It’s odd, but I find myself often writing in the character of a woman. That would of course confirm every prediction made by my (Welsh, in case its relevant) games master at school, who probably thought I would end up as a kind of Mr Humphries character, looking after the hankies probably, in a shop like the one referred to below.
All I can say is that I like women. I like their company and this story is about two strong-willed characters, one of whom lets things get out of hand, for reasons which… well, you’ll see.
Dead and Alive
He had cancer. It was terminal. The doctors said he had weeks to live. Why he chose now to write love notes to Nancy was a mystery to her, and to Richard, who was her husband.
Nancy showed the notes to Richard when she came off duty. She was a nurse at the hospital.
At first, the notes had been unsigned and sporadic. Now, with death hovering close over him, he had become brazen.
“I long to drown in your silken hair, to trace the line of your moist lips with my finger, to have you sigh in my arms.” The spidery writing straggled across the scented page.
“Does he write these things himself?” Richard asked.

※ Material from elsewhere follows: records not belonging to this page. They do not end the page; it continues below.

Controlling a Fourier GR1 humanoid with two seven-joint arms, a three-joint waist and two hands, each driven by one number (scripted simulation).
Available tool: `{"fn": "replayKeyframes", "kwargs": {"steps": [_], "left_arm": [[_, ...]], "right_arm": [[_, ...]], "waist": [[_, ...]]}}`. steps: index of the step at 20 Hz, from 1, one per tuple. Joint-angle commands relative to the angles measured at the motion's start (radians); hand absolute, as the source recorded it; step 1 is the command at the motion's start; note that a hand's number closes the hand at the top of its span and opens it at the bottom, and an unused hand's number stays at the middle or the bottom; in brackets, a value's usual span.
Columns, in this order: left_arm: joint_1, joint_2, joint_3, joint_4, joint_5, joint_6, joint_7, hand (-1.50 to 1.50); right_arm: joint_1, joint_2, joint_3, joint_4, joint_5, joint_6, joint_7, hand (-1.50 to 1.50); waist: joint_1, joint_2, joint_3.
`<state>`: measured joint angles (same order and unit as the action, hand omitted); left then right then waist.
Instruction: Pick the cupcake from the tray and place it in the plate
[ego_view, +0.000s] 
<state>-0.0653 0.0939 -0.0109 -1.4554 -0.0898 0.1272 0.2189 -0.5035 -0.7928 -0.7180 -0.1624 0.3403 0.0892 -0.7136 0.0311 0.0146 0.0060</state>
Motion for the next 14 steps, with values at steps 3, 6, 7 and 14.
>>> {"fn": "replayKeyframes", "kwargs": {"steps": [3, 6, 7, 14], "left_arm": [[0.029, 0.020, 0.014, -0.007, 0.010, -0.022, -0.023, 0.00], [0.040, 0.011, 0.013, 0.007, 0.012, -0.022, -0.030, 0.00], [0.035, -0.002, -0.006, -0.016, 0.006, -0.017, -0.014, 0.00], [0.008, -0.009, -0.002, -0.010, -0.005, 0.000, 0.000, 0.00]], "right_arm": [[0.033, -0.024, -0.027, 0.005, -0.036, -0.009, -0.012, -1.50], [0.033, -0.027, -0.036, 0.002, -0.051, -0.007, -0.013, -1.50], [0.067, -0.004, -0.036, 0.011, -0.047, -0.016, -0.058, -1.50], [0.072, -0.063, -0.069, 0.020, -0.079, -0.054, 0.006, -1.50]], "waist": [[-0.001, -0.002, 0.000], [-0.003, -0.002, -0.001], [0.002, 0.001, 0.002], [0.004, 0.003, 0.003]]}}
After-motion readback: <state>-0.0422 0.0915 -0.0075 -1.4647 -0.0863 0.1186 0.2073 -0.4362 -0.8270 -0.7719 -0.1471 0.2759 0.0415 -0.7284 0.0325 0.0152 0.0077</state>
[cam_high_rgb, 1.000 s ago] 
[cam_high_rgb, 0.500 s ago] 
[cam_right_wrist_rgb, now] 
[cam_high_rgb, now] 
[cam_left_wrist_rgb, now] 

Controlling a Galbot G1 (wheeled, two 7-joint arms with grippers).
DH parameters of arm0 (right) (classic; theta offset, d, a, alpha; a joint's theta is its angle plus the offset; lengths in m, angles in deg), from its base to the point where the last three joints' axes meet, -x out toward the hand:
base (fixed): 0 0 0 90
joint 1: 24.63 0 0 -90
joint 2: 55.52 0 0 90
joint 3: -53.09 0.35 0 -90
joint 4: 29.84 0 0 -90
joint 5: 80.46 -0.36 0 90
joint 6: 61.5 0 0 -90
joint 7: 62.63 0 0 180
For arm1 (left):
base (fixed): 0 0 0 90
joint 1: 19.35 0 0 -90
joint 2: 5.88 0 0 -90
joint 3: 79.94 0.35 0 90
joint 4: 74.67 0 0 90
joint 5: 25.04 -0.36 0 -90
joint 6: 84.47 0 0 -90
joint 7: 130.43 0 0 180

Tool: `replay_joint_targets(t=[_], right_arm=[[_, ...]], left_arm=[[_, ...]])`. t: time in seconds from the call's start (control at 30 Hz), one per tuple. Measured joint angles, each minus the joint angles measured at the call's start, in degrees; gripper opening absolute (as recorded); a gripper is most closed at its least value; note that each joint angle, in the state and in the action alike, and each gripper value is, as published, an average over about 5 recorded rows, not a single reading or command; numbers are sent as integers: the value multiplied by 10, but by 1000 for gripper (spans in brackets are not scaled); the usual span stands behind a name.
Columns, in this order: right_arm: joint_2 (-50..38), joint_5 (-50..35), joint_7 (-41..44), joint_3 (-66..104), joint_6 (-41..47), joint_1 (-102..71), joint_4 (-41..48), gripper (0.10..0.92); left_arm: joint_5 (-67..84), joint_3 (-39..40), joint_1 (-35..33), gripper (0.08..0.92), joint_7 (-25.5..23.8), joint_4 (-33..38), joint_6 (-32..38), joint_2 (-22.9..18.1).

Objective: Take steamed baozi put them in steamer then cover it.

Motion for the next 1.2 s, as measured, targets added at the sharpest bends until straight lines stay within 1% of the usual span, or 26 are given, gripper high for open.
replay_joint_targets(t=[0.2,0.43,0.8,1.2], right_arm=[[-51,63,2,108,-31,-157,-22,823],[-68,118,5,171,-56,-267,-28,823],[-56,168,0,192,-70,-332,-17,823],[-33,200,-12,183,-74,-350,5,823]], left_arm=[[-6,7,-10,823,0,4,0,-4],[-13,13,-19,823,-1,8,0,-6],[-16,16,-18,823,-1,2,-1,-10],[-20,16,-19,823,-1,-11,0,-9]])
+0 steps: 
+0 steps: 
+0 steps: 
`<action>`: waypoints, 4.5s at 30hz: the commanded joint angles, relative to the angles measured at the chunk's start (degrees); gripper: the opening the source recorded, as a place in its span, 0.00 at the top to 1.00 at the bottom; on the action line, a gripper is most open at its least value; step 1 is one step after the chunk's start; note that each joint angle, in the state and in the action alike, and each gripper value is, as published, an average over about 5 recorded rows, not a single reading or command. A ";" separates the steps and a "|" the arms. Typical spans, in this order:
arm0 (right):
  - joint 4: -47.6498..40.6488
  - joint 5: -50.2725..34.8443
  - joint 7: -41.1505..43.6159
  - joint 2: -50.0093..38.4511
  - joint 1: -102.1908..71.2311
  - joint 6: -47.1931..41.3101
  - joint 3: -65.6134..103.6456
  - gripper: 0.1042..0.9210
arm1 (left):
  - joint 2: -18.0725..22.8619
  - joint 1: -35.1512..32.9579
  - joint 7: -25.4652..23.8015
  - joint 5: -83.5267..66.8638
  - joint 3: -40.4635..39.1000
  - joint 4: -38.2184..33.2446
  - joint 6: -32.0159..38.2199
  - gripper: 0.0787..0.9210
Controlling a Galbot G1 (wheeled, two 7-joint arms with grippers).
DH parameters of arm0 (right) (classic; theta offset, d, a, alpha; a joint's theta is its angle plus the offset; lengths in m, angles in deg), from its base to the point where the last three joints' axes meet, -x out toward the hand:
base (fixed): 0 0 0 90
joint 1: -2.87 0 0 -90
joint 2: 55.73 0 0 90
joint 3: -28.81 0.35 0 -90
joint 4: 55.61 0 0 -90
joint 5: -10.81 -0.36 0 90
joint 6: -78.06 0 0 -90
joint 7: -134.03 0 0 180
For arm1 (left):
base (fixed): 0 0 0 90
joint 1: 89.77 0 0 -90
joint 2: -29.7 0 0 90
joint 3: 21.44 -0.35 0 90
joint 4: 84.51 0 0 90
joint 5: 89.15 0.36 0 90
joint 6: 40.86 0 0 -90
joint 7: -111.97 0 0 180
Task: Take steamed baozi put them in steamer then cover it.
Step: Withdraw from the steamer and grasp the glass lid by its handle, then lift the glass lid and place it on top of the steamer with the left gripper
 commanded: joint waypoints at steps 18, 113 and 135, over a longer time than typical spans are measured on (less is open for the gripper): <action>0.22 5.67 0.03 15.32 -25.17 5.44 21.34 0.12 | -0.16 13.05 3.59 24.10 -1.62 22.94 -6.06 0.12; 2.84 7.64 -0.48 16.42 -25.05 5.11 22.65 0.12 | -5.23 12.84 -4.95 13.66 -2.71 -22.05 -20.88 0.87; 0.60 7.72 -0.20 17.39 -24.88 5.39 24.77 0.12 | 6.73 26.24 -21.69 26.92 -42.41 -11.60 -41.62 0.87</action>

“He’d hardly dictate them to his wife,” Nancy said. “She’s his only visitor.” His wife sat with him for hours each day.
Richard suggested increasing his pain relief. “Nothing fatal. Just something to reduce him to a quiet painless coma.”
Nancy disagreed. “This fantasy is keeping him alive,” she told him.
She didn’t tell Richard that she was writing back.
“I can almost feel your hot breath on my body,” she wrote, confident in the knowledge that he would be dead in days.
Instead, one of the nurses found that he had limped to the toilet with a copy of Playboy magazine.
Slowly, the colour returned to his skin.
The notes continued. “When we awake in darkness, I will taste your hungry mouth, and you…”
She wanted to encourage his recovery. She wore more makeup than normal. She found excuses to visit his room, to wipe his brow, straighten his sheets. Sometimes, as she stretched across him, her breast grazed his forehead.
She wondered how he would look if he recovered. She imagined him tanned and healthy, on an exercise bicycle in the gym.
But the next morning when she entered his room, she found his wife leaning over him with a pillow. They looked at each other without comment. The monitor was flat-lining, making its dull, lifeless warning sound.
Nancy couldn’t help but notice, as she pressed the button which would alert the recovery team, that one of her notes was on the floor beneath the bed.